Rationale for reliability incl. deficiencies:

other: according to EC Directive 92/69/EEC and Regulation EC/440/2008 guideline methods under GLP conditions

Qualifier:

according to guideline

Guideline:

OECD Guideline 402 (Acute Dermal Toxicity)

Deviations:

no

GLP compliance:

yes

Remarks:

Statement of GLP Compliance

Test type:

fixed dose procedure

Species:

rat

Strain:

Wistar

Sex:

male/female

Type of coverage:

occlusive

Vehicle:

propylene glycol

Duration of exposure:

24 hours

Doses:

Dose level: 2000 mg/kg body weight
Dose Volume: 10 ml/kg body weight

No. of animals per sex per dose:

5 males and
5 females

Control animals:

no

Sex:

male/female

Dose descriptor:

LD50

Effect level:

> 2 000 mg/kg bw

Based on:

test mat.

Remarks on result:

other: no data on CL

Mortality:

No mortality occurred during the study period.

Clinical signs:

other: No clinical signs of ill health or behaioural changes were observed during study period.

Gross pathology:

Macroscopic post mortem examination of the animals at termination did not reveal any significant abnormalities.
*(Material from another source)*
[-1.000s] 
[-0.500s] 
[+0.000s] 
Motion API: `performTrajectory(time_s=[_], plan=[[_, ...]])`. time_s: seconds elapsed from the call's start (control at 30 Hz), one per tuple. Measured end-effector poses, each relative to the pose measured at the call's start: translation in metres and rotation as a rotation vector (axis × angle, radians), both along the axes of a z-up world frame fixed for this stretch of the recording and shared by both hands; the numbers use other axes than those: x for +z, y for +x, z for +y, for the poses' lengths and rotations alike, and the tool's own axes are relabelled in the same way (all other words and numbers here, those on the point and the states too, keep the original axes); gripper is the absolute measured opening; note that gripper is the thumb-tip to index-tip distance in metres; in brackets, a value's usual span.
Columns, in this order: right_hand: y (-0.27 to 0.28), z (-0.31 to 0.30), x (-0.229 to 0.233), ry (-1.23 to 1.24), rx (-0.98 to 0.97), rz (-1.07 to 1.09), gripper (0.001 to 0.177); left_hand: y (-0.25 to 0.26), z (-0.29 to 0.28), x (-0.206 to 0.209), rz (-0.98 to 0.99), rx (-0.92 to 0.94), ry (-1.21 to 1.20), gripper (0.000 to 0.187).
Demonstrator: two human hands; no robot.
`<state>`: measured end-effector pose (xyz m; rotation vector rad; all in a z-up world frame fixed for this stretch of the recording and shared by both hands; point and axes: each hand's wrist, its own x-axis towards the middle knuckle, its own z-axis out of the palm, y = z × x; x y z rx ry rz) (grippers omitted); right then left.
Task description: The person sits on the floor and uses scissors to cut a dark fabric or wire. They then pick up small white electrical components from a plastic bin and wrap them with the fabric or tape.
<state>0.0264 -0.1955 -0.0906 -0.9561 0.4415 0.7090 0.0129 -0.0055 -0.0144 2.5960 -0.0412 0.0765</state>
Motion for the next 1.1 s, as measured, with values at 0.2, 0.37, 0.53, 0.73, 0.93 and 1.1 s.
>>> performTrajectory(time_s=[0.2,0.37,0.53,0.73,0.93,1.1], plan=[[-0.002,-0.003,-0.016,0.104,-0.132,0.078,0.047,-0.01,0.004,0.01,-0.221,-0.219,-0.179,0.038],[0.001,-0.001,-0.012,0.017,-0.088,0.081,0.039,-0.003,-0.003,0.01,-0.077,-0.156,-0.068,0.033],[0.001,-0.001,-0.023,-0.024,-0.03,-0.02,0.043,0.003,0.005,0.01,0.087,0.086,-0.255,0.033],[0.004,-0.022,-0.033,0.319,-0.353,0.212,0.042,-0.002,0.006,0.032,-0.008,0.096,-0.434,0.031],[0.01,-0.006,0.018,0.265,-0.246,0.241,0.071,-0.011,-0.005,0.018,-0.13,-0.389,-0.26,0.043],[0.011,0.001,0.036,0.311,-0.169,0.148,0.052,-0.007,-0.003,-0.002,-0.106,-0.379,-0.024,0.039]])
Pelvic dilatation of the right kidney was noted in one males. Renal pelvic dilation is a common finding in animals of this age and strain and therefore considered not related to treatment.

Other findings:

Treated skin abnormalities:
Scales and scabs were observed on the treated skin area among two females between day 4 and 6.

Interpretation of results:

practically nontoxic

Remarks:

Migrated information Criteria used for interpretation of results: expert judgment

Conclusions:

The dermal LD50 value of Surfynol 104 in rats of either sex was established as exceeding 2000 mg/kg/ body weight.

Executive summary:

This study was entitle "Assessment of acute dermal toxicity with Surfynol 104 in the rat".

The purpose of this study was to assess the toxicity of Surfynol 104 when administered to rats asa a single dermal dose.

The study was carried out in accordance with OECD Guidline No. 402, "Acute Dermal Toxicity" and EEC Directive 92/96 /EEC, Part B.3, "Acute Toxicity - Dermal". Surfynol 104 was adminestered by dermal application, to five rats of each sex, at 2000 mg/kg body weight. Animals were subjected to daily observations and weekly determination of body weight. Macroscopic examination was performed at the end of the experimental period.

No mortality and no clinical signs of ill health were observed during the study. Skin abnormalities on the treated area included scales and scabs in two females between days 4 and 6. Low body weight gain or body weight loss was noted in all animals over the first week of the study and improved body weight gain over the second week. Macroscopic post mortem examination of the animals at termination did not reveal any significant abnormalities.

The dermal LD50 value of Surfynol 104 in rats of either sex was established as exceeding 2000 mg/kg/ body weight.

Based on these results and according to the EEC criteria for classification and labeling requirements for dangerous substances and preparations (EEC Directive 91/325/EEC, Amendment to Annex VI of the EEC Directive 67/548/EEC). Surfynol 104 cannot be classified and has no obligatory labeling reqiurement.

Endpoint conclusion

Endpoint conclusion:

no adverse effect observed

Dose descriptor:

LD50

Value:

2 000 mg/kg bw

Quality of whole database:

The key study is GLP compliant and is of high quality, Klimisch score = 1

Additional information

Justification for classification or non-classification

According to the UN Globally Harmonized System of Classification and Labelling of Chemicals (GHS) Part 3 Chapter 3.1 no classification required, since this substance doese not cause concern of acute toxicity.